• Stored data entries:
^^^^^^^^

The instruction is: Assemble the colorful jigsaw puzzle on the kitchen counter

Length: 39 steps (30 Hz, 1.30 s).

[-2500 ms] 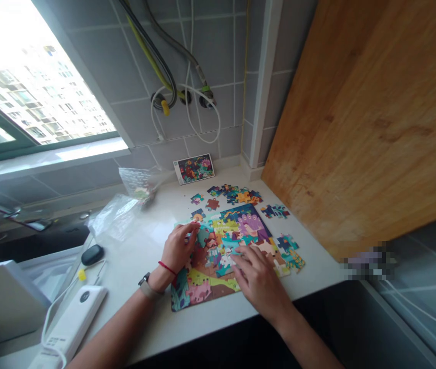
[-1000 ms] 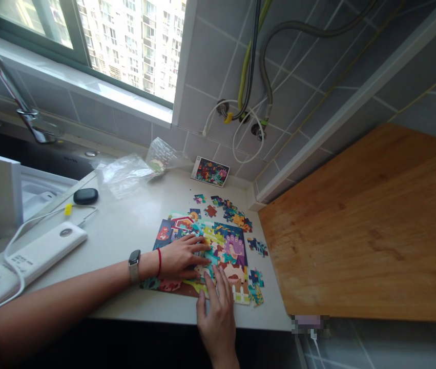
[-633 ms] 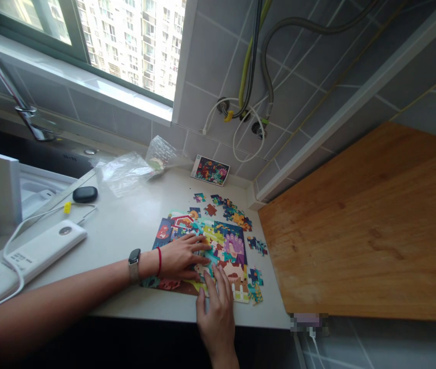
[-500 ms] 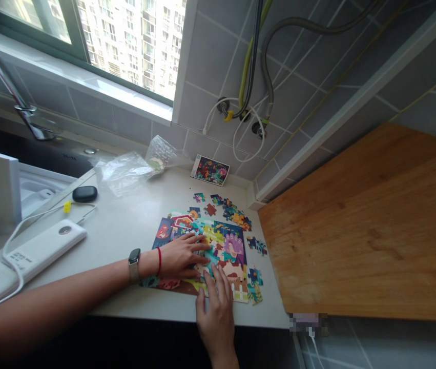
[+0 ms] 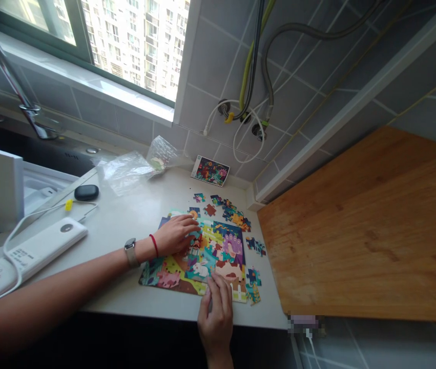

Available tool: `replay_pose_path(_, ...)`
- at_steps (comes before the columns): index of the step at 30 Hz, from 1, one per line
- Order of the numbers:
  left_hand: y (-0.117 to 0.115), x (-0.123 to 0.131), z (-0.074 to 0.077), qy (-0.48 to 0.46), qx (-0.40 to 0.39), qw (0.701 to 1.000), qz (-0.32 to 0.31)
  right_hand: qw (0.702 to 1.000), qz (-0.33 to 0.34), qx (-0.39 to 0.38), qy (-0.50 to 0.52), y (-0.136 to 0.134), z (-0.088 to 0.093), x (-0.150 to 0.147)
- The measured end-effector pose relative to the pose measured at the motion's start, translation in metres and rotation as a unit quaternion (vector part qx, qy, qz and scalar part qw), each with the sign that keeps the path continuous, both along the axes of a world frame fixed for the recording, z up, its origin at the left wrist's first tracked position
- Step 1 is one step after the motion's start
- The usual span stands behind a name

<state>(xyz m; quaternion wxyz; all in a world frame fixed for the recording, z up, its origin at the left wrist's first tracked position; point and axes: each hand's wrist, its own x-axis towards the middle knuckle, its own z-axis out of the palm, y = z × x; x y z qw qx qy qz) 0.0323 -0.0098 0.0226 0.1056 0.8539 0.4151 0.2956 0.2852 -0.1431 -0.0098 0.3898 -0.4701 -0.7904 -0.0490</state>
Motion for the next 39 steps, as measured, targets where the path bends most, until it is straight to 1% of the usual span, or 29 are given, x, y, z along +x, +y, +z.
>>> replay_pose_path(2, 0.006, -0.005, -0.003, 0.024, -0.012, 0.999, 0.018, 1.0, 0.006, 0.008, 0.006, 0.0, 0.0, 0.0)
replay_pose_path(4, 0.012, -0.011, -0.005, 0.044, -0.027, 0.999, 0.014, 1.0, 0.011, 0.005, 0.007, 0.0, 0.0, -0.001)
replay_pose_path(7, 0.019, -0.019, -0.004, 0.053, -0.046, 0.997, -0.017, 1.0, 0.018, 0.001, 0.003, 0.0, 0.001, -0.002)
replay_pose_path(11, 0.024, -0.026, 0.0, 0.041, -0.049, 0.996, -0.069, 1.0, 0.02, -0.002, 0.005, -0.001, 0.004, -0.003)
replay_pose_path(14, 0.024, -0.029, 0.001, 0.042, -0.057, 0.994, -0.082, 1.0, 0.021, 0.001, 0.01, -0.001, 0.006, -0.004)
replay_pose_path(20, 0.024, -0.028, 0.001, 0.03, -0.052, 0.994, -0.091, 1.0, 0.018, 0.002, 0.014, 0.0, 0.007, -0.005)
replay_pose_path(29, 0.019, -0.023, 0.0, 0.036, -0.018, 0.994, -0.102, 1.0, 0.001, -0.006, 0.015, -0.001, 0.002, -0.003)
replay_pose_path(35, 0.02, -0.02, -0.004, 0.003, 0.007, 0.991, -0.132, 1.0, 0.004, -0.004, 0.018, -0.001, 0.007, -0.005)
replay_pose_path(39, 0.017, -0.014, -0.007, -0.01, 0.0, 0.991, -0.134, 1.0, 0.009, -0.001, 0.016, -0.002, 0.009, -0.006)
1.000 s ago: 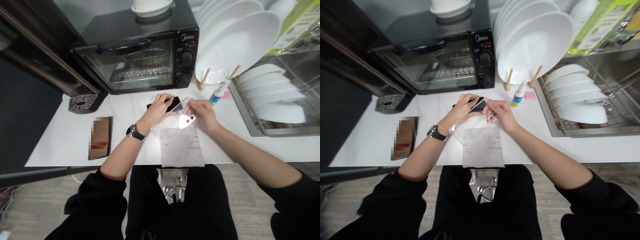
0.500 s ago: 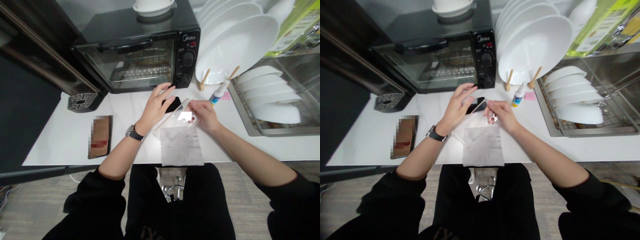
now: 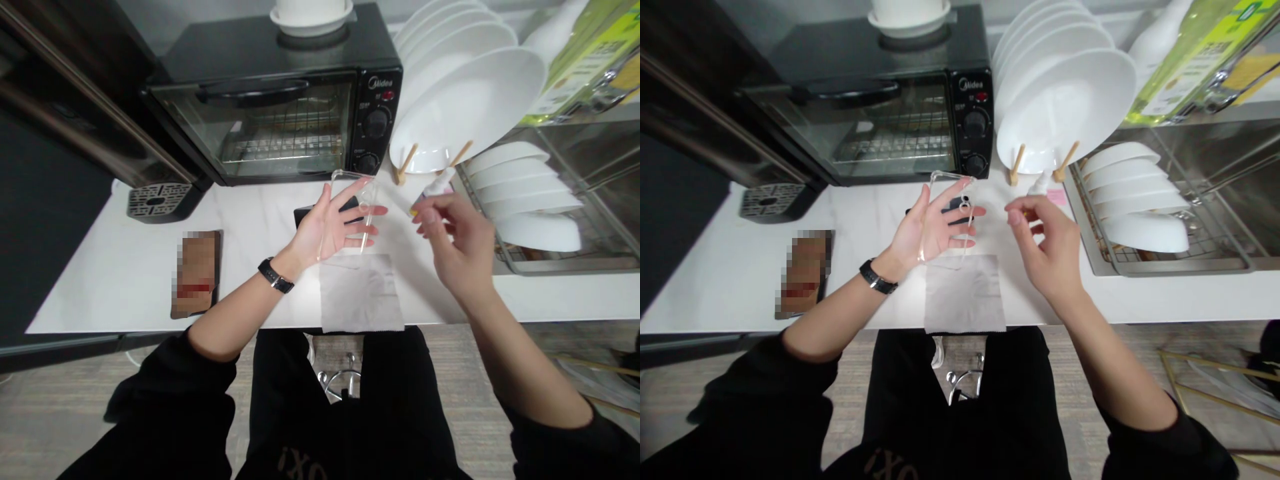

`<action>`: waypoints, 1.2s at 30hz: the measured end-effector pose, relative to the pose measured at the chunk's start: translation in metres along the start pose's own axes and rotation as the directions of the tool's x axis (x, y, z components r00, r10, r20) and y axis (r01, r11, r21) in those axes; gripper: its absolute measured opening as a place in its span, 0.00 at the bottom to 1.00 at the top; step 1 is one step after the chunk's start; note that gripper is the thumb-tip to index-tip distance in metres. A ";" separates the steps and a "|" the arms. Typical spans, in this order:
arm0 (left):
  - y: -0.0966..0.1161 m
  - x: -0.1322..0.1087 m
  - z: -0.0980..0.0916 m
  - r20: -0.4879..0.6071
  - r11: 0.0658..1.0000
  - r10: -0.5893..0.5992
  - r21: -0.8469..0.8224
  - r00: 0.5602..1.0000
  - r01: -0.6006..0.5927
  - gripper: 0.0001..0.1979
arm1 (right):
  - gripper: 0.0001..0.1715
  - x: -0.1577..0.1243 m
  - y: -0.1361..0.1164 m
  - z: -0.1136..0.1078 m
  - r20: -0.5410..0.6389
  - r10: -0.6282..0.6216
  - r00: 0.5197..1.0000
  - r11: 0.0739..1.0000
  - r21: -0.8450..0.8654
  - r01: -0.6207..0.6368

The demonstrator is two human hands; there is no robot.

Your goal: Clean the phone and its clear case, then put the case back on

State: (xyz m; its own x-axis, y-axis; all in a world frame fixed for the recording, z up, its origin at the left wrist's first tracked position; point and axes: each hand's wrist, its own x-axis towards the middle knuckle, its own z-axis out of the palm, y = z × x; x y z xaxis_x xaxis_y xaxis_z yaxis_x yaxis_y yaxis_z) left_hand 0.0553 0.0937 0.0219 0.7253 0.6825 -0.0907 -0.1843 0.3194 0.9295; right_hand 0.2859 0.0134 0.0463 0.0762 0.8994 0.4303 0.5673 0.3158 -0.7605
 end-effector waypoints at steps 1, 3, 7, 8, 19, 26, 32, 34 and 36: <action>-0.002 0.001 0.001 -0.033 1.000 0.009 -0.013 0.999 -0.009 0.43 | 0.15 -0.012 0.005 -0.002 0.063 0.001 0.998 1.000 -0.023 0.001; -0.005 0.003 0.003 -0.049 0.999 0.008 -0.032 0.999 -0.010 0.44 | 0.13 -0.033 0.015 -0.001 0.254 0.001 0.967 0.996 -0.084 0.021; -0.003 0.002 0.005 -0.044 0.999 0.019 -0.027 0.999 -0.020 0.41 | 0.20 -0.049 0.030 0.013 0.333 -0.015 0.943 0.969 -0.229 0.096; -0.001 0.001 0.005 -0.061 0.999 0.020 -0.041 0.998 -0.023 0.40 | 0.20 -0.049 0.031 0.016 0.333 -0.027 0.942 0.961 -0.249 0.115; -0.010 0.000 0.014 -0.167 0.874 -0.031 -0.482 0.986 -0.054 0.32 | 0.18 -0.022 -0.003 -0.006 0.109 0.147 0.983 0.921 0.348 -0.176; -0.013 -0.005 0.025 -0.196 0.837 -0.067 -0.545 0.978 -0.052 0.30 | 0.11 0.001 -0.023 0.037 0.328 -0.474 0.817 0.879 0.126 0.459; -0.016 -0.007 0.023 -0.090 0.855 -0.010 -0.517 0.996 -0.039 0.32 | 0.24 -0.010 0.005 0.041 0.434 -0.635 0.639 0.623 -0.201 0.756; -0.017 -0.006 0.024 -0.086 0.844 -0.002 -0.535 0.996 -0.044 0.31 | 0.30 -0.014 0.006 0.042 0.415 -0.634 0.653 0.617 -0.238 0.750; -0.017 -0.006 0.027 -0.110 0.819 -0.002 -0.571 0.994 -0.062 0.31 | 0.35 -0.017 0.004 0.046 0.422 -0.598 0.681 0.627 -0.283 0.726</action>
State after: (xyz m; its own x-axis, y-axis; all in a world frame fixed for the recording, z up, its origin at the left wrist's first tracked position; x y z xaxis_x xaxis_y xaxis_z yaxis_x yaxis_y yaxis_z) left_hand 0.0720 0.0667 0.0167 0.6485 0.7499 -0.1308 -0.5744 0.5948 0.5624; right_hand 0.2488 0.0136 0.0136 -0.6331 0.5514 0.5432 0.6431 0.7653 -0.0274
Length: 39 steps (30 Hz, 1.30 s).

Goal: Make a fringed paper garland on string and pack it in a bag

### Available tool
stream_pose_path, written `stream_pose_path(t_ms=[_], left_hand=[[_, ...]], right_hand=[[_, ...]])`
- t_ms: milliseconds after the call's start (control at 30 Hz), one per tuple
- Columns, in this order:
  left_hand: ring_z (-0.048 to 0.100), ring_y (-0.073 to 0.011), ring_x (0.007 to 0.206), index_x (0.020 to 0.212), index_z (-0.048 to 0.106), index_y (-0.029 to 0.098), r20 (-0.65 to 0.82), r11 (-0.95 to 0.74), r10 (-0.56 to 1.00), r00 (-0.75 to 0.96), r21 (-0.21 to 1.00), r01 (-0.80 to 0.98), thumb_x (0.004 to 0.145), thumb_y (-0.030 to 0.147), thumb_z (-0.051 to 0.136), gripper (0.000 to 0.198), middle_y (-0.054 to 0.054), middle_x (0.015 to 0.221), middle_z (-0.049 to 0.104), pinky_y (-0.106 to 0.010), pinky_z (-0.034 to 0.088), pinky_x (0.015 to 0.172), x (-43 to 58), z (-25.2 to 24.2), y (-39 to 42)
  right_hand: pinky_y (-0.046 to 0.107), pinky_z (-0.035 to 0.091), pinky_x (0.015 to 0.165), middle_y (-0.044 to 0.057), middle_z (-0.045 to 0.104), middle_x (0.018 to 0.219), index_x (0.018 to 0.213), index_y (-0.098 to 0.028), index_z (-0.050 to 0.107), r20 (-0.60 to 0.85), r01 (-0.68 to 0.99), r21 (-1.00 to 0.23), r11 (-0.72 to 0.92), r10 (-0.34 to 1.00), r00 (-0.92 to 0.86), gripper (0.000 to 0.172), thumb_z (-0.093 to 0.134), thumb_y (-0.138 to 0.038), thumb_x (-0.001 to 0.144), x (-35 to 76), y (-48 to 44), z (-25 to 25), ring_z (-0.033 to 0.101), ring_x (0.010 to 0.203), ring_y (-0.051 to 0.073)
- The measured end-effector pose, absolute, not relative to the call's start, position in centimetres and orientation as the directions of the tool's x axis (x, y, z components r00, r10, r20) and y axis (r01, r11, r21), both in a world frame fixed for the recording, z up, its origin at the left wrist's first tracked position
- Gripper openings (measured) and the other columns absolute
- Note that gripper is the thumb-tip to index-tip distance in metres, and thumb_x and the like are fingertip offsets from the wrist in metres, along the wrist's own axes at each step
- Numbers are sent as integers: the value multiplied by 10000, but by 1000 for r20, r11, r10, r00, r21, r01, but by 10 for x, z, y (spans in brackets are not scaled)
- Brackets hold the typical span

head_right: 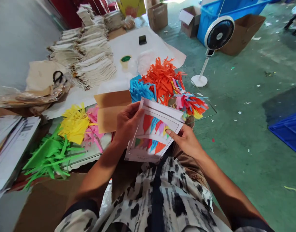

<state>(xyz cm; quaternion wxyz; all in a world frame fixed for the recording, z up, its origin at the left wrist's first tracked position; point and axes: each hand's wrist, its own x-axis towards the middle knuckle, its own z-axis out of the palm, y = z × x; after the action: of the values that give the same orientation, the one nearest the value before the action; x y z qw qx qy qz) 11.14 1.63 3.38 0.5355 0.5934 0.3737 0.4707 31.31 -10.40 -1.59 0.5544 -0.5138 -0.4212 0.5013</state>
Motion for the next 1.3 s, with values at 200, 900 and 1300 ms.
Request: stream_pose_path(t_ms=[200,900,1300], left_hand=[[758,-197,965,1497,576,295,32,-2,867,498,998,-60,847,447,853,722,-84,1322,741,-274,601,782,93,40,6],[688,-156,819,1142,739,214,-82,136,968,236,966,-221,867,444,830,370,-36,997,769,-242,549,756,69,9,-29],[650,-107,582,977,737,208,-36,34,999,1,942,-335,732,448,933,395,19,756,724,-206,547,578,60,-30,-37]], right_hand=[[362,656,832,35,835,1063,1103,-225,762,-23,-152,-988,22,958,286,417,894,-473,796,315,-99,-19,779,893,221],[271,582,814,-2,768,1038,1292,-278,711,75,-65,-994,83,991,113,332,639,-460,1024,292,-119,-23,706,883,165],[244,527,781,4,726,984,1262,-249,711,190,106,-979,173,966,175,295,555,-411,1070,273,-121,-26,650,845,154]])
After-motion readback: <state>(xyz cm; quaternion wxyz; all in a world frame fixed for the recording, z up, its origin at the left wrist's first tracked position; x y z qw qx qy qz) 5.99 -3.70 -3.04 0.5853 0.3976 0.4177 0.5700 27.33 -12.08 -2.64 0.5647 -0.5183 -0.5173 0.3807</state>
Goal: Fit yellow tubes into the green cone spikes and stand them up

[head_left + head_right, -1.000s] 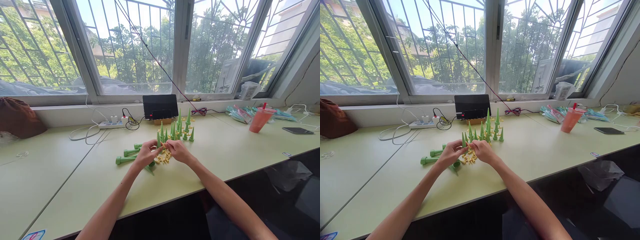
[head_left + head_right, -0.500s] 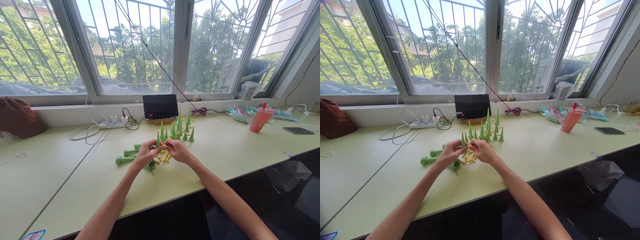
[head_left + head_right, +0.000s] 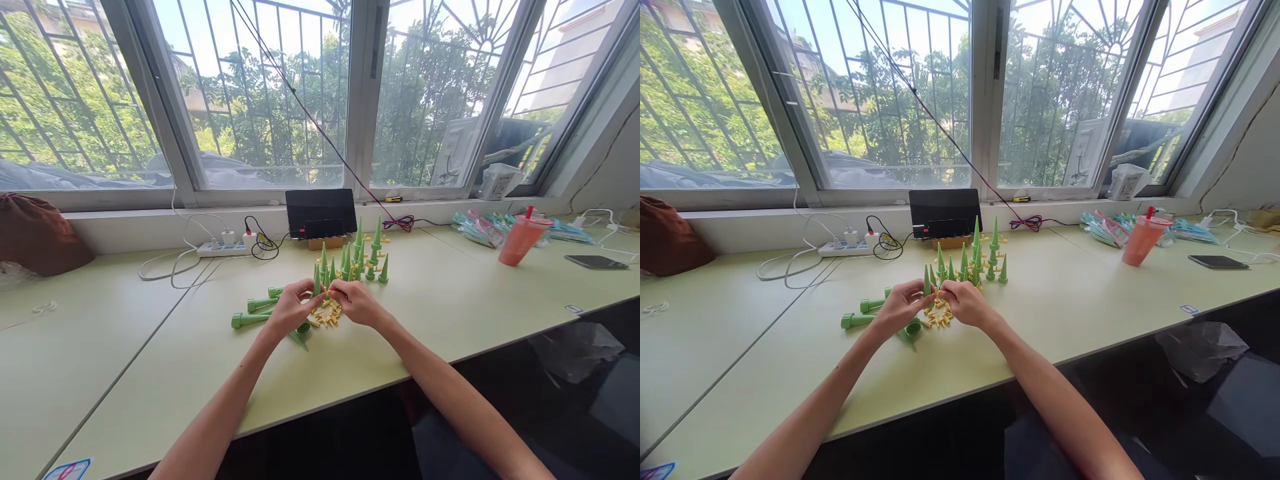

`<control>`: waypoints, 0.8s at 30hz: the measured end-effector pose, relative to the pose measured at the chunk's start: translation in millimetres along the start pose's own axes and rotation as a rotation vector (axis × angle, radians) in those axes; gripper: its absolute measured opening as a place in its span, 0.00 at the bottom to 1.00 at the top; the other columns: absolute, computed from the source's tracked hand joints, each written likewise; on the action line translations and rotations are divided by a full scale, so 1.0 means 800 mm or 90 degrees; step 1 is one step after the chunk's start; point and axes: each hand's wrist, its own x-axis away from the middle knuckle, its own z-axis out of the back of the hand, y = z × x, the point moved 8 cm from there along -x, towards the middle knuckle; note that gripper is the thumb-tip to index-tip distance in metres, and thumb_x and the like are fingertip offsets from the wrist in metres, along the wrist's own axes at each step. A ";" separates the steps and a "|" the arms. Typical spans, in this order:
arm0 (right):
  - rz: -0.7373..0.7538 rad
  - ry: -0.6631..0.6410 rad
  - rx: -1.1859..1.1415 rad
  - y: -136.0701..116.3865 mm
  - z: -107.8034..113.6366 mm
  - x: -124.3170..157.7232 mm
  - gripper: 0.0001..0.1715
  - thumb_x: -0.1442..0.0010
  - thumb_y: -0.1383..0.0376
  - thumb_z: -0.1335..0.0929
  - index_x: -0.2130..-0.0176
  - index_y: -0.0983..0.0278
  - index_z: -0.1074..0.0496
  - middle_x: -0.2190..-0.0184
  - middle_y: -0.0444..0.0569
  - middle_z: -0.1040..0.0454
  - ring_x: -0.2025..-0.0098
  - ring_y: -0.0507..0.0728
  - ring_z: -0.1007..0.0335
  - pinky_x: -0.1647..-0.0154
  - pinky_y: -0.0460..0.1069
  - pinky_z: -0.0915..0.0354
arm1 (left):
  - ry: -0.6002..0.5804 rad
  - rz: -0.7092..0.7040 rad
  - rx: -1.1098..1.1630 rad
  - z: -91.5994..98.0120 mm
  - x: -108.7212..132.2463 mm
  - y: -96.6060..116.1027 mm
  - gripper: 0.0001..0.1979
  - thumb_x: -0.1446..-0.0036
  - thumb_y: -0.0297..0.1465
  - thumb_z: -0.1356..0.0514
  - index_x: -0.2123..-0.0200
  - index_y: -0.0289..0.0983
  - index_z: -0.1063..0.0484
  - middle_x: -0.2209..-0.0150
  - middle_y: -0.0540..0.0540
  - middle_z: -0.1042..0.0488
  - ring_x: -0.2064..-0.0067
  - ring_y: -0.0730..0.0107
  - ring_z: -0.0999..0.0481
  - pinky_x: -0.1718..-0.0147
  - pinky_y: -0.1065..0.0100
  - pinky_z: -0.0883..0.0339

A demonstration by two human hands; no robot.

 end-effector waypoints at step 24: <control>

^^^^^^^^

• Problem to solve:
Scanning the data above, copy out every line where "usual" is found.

• Answer to the exercise:
- The usual span stands behind a name
Motion for the next 39 steps, as measured, targets where the path bends most, until it is straight to 1% of the usual span, or 29 are given, x, y, z along +x, +y, +z.

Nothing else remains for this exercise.